[Haskell-cafe] ANNOUNCE: MFlow 3.0
Alberto G. Corona
agocorona at gmail.com
Wed Jul 10 00:41:59 CEST 2013
The third version of MFlow is out.
http://hackage.haskell.org/package/MFlow
MFlow is an all-heterodox web application framework, but very haskellish.
Now MFlow support restful URLs. It is the first stateful web framework to
my knowledge that supports it. The type safe routes are implicitly
expressed as normal monadic code within a navigation monad. The application
look as a normal imperative console application, but the navigation monad
goes back and forth to match the path of the URL. The user has control of
the state, that can roll-back or not when the navigation goes back
depending on the application needs.
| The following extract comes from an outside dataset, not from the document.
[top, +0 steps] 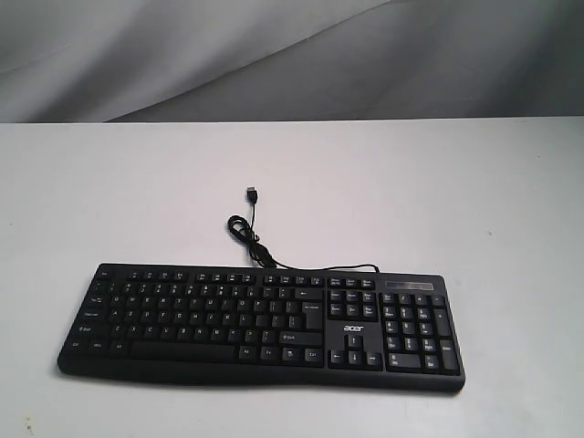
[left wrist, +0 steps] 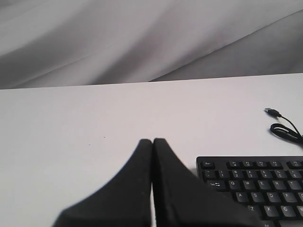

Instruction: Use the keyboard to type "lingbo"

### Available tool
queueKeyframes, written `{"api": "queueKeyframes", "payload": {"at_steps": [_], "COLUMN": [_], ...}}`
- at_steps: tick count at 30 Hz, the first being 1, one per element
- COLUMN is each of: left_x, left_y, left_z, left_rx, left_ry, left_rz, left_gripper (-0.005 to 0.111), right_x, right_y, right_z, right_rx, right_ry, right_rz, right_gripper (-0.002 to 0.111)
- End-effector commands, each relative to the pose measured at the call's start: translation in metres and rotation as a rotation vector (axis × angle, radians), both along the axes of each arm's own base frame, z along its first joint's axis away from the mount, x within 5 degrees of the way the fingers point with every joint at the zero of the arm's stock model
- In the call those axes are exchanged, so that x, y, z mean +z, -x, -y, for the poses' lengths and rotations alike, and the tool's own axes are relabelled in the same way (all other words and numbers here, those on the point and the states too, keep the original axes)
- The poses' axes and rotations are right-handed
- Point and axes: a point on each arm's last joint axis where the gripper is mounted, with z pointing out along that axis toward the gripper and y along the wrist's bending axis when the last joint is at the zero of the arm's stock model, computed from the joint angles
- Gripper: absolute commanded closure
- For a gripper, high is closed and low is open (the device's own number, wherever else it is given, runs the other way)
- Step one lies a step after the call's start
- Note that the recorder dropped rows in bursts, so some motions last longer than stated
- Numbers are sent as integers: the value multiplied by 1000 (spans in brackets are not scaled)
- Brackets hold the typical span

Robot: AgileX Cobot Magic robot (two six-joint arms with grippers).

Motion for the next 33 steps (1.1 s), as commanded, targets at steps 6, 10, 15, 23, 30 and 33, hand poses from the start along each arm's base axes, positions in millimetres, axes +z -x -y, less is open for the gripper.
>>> {"api": "queueKeyframes", "payload": {"at_steps": [6,10,15,23,30,33], "left_x": [-1,-1,-1,-1,-1,-1], "left_y": [0,0,0,0,0,0], "left_z": [0,0,0,0,0,0], "left_rx": [0,0,0,0,0,0], "left_ry": [5,5,5,5,5,5], "left_rz": [6,6,6,6,6,6], "left_gripper": [106,106,106,106,106,106], "right_x": [-56,-69,-79,-80,-80,-80], "right_y": [-6,-8,-6,-5,-5,-5], "right_z": [7,8,8,8,8,8], "right_rx": [-68,-78,-62,-70,-70,-70], "right_ry": [99,177,180,79,85,85], "right_rz": [-135,-186,-303,-308,-309,-309], "right_gripper": [108,108,108,108,108,108]}}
The state is in the form of normal
Haskell variables In a monadic computation, with the weird addition of
backtracking.
The menu of the application below is implemented as an imperative-like
syntax, but the application navigate forward and backward to synchronize
with the requests of the web browser:
http://mflowdemo.herokuapp.com/
This version support in-page flows.
What is that? look at this example:
http://mflowdemo.herokuapp.com/noscript/fviewmonad
These flows are implemented as formlets with a monad instance, and
callbacks which change the look. I call them "widgets":
http://haskell-web.blogspot.com.es/2013/06/the-promising-land-of-monadic-formlets.html
Each page may have many of these active widgets, each one running their
own flow. These widgets refresh themselves trough Ajax if they are enclosed
in the primitive "autoRefresh". If there is no Ajax or JavaScript
available, they gracefully degrade by refreshing the entire page:
http://mflowdemo.herokuapp.com/noscript/combination
http://haskell-web.blogspot.com.es/2013/06/and-finally-widget-auto-refreshing.html
The page flows and the multiflow idea was inspired in
Seaside<http://www.seaside.st/>,
a great Smalltalk web framework and adapted to the pure recursive nature of
Haskell and the formlets.
It also support some JQuery widgets integrated: modal and not modal
dialogs, datePicker and other active widgets that handle other widgets.
It also support the older features: persistent state, WAI, blaze-html and
others integration, server process timeouts, Ajax, requirements,
content management, caching of widget rendering and all the other previous
stuff.
I wish to thank some people for their feedback. Specially Adrian May for
his feedback and interest
--
Alberto.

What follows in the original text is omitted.